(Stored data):
•••••

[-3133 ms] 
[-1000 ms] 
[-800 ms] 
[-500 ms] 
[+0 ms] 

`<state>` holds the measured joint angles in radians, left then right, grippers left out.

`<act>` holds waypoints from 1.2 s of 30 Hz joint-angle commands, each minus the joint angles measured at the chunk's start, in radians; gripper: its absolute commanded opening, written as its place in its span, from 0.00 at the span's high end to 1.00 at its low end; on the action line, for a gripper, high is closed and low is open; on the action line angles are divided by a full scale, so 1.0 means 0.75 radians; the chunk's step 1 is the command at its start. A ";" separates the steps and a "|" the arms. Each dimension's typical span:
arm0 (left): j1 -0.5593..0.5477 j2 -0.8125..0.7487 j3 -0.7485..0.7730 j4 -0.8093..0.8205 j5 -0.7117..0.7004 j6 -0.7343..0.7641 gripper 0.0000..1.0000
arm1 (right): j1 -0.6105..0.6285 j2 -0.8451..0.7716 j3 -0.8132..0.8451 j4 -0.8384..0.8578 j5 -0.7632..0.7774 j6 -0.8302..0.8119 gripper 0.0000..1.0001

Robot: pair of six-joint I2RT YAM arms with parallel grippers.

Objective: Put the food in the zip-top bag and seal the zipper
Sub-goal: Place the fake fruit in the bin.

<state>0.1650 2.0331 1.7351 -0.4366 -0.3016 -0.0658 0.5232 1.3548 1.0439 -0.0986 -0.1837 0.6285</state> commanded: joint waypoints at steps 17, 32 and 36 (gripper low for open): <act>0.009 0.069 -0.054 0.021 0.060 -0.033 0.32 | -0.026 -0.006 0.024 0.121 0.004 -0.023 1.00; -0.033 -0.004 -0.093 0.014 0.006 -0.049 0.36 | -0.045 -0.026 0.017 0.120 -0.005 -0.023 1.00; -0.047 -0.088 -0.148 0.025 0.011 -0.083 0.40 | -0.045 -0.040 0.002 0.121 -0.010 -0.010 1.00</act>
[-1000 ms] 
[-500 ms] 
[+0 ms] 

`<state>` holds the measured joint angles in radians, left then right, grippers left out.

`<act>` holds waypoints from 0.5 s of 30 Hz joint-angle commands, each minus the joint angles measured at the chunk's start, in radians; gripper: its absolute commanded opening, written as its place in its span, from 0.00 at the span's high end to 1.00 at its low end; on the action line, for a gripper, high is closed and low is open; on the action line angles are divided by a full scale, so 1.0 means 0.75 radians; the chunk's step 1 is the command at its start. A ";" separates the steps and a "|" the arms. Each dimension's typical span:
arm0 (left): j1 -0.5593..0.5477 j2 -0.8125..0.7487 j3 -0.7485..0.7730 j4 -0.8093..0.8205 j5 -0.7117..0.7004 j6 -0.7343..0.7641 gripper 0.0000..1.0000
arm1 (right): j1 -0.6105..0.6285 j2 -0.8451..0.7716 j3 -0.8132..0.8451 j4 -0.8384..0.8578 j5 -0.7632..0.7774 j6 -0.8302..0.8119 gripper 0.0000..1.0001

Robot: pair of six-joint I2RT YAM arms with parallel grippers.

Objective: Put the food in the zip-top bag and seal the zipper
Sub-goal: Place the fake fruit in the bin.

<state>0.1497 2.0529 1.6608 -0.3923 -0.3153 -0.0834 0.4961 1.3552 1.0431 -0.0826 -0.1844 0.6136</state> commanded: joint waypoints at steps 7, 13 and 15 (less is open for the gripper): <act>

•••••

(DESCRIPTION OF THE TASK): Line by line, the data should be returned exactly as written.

(SOLUTION TO THE EXERCISE):
[-3133 ms] 
[-1000 ms] 
[-800 ms] 
[-500 ms] 
[+0 ms] 

`<state>` holds the measured joint angles in radians, left then right, grippers left out.

`<act>` holds waypoints from 1.2 s of 30 Hz joint-angle commands, each minus the joint angles measured at the chunk's start, in radians; gripper: its absolute commanded opening, written as its place in its span, from 0.00 at the span's high end to 1.00 at its low end; on the action line, for a gripper, high is closed and low is open; on the action line angles are divided by a full scale, so 1.0 means 0.75 radians; the chunk's step 1 is the command at its start. A ";" separates the steps and a "|" the arms. Each dimension's typical span:
arm0 (left): j1 -0.5593..0.5477 j2 -0.8125..0.7487 j3 -0.7485..0.7730 j4 -0.8093..0.8205 j5 -0.7117..0.7004 j6 -0.7343..0.7641 gripper 0.0000..1.0000
arm1 (right): j1 -0.6105..0.6285 j2 -0.8451..0.7716 j3 -0.8132..0.8451 j4 -0.8384..0.8578 j5 -0.7632..0.7774 j6 -0.8302..0.8119 gripper 0.0000..1.0001

Robot: pair of six-joint I2RT YAM arms with parallel grippers.

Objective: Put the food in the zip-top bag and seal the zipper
Sub-goal: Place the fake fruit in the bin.

<state>0.1650 2.0331 1.7351 -0.4366 -0.3016 -0.0658 0.5232 1.3548 1.0439 -0.0986 -0.1837 0.6285</state> commanded: joint waypoints at steps 17, 32 and 36 (gripper low for open): <act>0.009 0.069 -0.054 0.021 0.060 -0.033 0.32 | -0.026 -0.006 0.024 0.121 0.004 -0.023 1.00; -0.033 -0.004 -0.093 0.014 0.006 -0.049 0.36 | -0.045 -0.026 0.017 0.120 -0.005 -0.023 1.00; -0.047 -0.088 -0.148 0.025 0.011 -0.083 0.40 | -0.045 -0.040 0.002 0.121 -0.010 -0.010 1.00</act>
[-1000 ms] 
[-500 ms] 
[+0 ms] 

`<state>` holds the measured joint angles in radians, left then right, grippers left out.

`<act>` holds waypoints from 0.5 s of 30 Hz joint-angle commands, each minus the joint angles measured at the chunk's start, in radians; gripper: its absolute commanded opening, written as its place in its span, from 0.00 at the span's high end to 1.00 at its low end; on the action line, for a gripper, high is closed and low is open; on the action line angles are divided by a full scale, so 1.0 means 0.75 radians; the chunk's step 1 is the command at its start. A ";" separates the steps and a "|" the arms. Each dimension's typical span:
arm0 (left): j1 -0.5593..0.5477 j2 -0.8125..0.7487 j3 -0.7485..0.7730 j4 -0.8093..0.8205 j5 -0.7117..0.7004 j6 -0.7343..0.7641 gripper 0.0000..1.0000
arm1 (right): j1 -0.6105..0.6285 j2 -0.8451..0.7716 j3 -0.8132..0.8451 j4 -0.8384..0.8578 j5 -0.7632..0.7774 j6 -0.8302..0.8119 gripper 0.0000..1.0001

Robot: pair of six-joint I2RT YAM arms with parallel grippers.

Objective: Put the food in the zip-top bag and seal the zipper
Sub-goal: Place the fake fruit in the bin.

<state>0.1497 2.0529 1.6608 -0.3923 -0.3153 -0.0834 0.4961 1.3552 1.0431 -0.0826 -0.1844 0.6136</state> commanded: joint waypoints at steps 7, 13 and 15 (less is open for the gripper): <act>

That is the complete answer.